In the example of FIG. 1A, an author interacts with authoring tool 12 to author an animation 101A in which a bird flies across the display. It should be understood that an animation need not have spatial movement by a graphical object (e.g., the bird in this example), but may instead comprise a stationary graphical object that has certain properties (e.g., size, shape, color, orientation, etc.) that change over time. In the example, of FIG. 1A, the author specifies a motion path along which the bird moves, and the author provides keyframes key₁-key₃ at certain time points along the motion path. A timeline is provided, which illustrates a reference time over which the animation is performed. The timeline comprises fixed, linear intervals of time, such as 0 seconds, 0.25 seconds, 0.5 seconds, and so on. In this example, keyframe key₁ is arranged at time t=0 seconds in the animation, keyframe key₂ is arranged at time t=1 second in the animation, and keyframe key₃ is arranged at time t=2 seconds in the animation.

Authoring tool 12 comprises tweening logic 104 that is operable to perform tweening to generate tween frames 102₁-102₃ between keyframes key₁ and key₂ and to generate tween frames 103₁-103₃ between keyframes key₂ and key₃. By default, tweening logic 104 (e.g., computer-executable software) uses simple linear interpolation such that the calculated values for the tween frames transition smoothly between the keyframe values. Assuming the animation 101A is to have a frame rate of 4 frames per second, the time interval between each frame presented in the animation is 0.25 seconds. Thus, tween frames 102₁-102₃ are generated for presentation at times t=0.25, t=0.5, and t=0.75, respectively; and tween frames 103₁-103₃ are generated for presentation at times t=1.25, t=1.5, and t=1.75, respectively. Each of the tween frames may change the position of the bird's wings, for instance, to smoothly transition from the wing position of a first keyframe to the wing position of the next keyframe.

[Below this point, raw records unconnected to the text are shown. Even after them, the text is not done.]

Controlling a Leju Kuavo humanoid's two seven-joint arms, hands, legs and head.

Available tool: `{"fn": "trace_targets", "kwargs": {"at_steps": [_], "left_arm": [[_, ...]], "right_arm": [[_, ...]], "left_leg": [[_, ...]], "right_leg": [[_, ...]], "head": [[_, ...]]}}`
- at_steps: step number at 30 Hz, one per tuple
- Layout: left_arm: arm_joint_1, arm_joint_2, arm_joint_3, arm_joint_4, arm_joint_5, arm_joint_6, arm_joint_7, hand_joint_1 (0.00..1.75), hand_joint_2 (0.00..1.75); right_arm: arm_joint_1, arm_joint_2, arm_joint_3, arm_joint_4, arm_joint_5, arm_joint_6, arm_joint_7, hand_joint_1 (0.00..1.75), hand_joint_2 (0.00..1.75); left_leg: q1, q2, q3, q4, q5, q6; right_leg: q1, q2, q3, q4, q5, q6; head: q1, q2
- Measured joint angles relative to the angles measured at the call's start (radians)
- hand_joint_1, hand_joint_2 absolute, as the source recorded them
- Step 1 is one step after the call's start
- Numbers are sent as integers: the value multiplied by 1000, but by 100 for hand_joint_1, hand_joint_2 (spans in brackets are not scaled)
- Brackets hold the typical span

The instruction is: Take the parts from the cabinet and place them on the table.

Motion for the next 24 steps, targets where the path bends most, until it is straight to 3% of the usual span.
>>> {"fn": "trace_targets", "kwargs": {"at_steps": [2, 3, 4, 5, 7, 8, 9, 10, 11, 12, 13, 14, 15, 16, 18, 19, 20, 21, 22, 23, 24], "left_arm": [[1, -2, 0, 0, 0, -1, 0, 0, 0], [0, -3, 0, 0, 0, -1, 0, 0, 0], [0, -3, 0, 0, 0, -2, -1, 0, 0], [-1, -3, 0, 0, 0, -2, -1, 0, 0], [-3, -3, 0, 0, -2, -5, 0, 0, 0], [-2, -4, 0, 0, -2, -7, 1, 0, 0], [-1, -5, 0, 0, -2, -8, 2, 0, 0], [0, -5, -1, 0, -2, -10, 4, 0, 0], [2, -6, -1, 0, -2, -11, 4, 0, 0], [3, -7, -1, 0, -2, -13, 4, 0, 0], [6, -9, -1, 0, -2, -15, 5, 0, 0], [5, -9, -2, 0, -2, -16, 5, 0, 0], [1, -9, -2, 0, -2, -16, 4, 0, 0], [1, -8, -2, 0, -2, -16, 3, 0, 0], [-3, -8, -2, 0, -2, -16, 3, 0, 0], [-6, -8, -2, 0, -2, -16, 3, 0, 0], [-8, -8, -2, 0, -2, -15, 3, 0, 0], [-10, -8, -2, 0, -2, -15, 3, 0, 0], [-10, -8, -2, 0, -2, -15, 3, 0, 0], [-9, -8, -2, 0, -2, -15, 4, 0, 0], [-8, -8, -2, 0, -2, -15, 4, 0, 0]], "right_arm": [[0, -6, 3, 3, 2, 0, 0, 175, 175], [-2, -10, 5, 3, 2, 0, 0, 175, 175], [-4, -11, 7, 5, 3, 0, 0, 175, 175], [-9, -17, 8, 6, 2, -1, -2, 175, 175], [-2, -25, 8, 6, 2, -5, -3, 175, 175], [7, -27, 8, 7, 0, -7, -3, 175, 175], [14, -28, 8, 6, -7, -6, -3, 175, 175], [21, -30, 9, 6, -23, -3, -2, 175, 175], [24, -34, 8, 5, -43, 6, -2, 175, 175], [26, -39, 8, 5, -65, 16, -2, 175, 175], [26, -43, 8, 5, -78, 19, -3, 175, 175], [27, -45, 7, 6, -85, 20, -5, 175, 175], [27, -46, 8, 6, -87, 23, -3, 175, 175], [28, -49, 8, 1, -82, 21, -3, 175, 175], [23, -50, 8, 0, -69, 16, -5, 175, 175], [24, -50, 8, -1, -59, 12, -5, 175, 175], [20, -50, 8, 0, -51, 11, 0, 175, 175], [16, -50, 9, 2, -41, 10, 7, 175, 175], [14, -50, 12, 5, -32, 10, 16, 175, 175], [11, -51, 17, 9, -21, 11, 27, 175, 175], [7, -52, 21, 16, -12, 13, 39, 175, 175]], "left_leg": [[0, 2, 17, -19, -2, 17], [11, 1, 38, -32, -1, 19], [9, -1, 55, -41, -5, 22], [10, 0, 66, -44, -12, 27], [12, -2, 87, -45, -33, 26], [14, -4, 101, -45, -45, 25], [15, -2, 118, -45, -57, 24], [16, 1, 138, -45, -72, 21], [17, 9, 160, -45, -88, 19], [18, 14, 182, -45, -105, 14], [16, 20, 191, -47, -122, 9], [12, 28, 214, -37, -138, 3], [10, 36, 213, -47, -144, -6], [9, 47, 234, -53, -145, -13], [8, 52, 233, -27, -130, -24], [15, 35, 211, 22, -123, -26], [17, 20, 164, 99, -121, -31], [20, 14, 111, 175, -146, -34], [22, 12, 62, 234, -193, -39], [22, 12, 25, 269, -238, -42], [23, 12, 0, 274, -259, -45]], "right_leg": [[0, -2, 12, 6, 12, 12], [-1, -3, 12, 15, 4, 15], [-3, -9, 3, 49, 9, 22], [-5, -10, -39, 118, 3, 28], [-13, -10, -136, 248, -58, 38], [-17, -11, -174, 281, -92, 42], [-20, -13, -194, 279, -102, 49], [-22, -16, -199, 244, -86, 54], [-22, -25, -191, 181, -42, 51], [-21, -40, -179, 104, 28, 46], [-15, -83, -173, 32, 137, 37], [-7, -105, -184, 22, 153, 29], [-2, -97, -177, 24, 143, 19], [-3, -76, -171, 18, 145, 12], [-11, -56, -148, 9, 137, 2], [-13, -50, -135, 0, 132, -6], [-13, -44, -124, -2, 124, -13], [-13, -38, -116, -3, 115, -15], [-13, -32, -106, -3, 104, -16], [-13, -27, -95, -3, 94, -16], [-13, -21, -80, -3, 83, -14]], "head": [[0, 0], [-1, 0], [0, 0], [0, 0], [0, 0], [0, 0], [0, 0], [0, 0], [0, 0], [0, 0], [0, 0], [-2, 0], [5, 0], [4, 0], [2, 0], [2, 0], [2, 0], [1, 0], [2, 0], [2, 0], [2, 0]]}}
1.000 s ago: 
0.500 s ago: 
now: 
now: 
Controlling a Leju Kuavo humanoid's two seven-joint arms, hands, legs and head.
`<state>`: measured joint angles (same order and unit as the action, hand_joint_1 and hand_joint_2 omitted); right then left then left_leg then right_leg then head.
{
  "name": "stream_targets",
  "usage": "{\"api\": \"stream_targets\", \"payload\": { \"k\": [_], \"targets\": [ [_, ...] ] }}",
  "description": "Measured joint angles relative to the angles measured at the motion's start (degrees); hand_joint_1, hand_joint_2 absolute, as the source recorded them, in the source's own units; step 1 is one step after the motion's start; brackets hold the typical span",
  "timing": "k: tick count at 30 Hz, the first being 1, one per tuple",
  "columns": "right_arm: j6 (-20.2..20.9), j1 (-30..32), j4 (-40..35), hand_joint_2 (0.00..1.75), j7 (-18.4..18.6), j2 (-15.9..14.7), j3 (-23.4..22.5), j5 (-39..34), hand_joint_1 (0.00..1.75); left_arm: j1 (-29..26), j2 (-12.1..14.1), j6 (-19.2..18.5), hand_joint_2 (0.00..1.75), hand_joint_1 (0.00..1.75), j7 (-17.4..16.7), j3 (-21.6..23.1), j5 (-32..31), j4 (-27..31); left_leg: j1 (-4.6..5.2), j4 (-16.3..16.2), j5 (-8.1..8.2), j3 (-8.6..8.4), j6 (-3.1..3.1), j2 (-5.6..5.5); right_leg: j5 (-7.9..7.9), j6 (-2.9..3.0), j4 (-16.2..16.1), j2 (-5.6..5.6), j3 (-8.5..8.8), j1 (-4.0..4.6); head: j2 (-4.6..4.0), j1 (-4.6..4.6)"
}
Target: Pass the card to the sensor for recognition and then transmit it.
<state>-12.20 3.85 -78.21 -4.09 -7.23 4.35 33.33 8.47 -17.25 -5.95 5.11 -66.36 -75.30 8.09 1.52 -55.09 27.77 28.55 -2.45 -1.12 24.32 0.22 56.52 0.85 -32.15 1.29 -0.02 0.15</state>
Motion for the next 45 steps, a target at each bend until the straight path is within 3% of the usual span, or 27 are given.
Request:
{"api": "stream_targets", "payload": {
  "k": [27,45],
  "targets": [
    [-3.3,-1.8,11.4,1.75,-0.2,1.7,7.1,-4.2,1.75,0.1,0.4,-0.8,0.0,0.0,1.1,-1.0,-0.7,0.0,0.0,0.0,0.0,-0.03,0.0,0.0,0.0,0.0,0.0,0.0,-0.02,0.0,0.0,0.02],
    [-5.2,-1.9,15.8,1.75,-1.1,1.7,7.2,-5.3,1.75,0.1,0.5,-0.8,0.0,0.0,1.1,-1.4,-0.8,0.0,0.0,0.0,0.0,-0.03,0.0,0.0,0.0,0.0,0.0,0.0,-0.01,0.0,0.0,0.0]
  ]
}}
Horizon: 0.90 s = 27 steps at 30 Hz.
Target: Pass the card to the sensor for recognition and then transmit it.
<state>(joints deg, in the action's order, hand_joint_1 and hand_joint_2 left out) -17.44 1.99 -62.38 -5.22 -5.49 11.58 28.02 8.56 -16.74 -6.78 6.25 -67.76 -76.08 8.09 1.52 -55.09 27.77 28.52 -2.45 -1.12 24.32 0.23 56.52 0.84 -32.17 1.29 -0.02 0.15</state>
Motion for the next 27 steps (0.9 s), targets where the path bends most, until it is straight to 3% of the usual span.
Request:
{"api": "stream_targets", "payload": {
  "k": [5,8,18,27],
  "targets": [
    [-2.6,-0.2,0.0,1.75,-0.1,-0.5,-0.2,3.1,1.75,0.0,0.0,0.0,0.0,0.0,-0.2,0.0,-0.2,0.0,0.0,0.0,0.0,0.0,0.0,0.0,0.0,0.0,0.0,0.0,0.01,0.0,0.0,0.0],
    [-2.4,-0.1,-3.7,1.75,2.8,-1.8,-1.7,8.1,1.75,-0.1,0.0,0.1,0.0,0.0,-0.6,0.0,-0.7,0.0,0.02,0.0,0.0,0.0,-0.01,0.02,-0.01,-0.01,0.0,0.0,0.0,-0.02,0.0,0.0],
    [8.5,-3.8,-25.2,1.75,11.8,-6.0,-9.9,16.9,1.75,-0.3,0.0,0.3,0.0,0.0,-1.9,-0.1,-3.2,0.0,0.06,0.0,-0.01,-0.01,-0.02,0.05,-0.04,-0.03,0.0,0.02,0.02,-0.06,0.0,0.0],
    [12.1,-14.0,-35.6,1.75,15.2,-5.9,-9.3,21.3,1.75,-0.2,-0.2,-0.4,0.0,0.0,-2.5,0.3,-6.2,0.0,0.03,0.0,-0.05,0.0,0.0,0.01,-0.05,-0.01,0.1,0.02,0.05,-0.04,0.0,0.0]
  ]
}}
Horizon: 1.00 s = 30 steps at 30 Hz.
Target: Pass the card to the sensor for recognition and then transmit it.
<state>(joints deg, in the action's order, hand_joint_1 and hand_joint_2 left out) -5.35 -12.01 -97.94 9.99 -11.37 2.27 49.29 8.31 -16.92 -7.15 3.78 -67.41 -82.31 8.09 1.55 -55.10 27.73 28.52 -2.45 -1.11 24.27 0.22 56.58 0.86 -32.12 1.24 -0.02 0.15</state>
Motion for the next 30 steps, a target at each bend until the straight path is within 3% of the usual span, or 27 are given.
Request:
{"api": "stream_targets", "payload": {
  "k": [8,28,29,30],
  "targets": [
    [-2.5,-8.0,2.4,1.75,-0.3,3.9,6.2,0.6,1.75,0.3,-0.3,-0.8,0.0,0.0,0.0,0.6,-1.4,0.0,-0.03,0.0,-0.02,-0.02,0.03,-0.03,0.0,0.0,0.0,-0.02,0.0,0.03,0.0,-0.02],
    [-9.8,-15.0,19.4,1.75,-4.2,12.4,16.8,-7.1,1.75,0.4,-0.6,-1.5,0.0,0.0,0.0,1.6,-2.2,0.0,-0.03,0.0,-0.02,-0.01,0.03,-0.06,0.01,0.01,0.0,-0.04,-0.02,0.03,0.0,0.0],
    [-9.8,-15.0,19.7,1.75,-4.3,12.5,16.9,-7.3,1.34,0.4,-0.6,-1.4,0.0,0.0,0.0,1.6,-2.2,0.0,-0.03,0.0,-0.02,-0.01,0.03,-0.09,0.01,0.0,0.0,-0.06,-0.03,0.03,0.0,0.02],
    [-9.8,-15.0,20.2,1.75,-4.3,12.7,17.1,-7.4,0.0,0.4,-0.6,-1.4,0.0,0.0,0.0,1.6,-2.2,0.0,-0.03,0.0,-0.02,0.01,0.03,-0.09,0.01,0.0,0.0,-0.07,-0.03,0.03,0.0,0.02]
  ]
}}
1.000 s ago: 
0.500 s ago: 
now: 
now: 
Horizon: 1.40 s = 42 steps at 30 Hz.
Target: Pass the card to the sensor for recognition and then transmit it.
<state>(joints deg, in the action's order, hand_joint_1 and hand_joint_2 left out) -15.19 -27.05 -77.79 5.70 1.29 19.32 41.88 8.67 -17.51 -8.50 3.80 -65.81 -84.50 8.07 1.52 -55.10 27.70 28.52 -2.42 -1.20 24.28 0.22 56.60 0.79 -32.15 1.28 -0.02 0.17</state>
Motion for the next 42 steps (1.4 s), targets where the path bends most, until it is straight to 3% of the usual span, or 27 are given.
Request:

Tweening logic 104 performs tweening operation 105 to determine the property value(s) of each of the tween frames as a percentage of change between their respective keyframes as a function of time (according to the timeline, which has fixed, linear intervals of time). For instance, tweening logic 104 performs tweening operation 105 to determine the property value(s) of each of the tween frames 102₁-102₃ as a percentage of change between their respective keyframes key₁ and key₂; and tweening logic 104 performs tweening operation 105 to determine the property value(s) of each of the tween frames 103₁-103₃ as a percentage of change between their respective keyframes key₂ and key₃. By default, tweening operation 105 uses simple linear interpolation, as illustrated by graph 106, such that the calculated values for the tween frames transition smoothly between the keyframe values. Thus, the property value of each tween frame can be calculated according to the following formula:

TP_Value=SKP_Value+(EKP_Value−SKP_Value)*(transition_percent_of_time), wherein the TP_Value refers to the tween frame's property value being computed, the SKP_Value refers to the property value of the starting keyframe for is tween frame, the EKP_Value refers to the property value of the ending keyframe for this tween frame, and the transition_percent_of_time refers to a percentage of transition between the keyframes as a function of time. As an example, the property value for tween frame 102₁ is computed in this example as follows:
property_value_of_tween_frame_102₁=property_value_of_key₁+(property_value_of_key₂−property_value_of_key₁)*(0.25). It should be noted that graph 106 defines a linear interpolation, and thus the “0.25” value for the percentage of transition is arrived at for tween frame 102₁ as it resides at time t=0.25 on the timeline of animation 101A. Similarly, the property value for tween frame 102₂ is computed in this example as follows: property_value_of_tween_frame_102₂=property_value_of_key₁+(property_value_of_key₂−property_value_of_key₁)*(0.5). It should be noted that graph 106 defines a linear interpolation, and thus the “0.5” value for the percentage of transition is arrived at for tween frame 102₂ as it resides at time t=0.5 on the timeline of animation 101A.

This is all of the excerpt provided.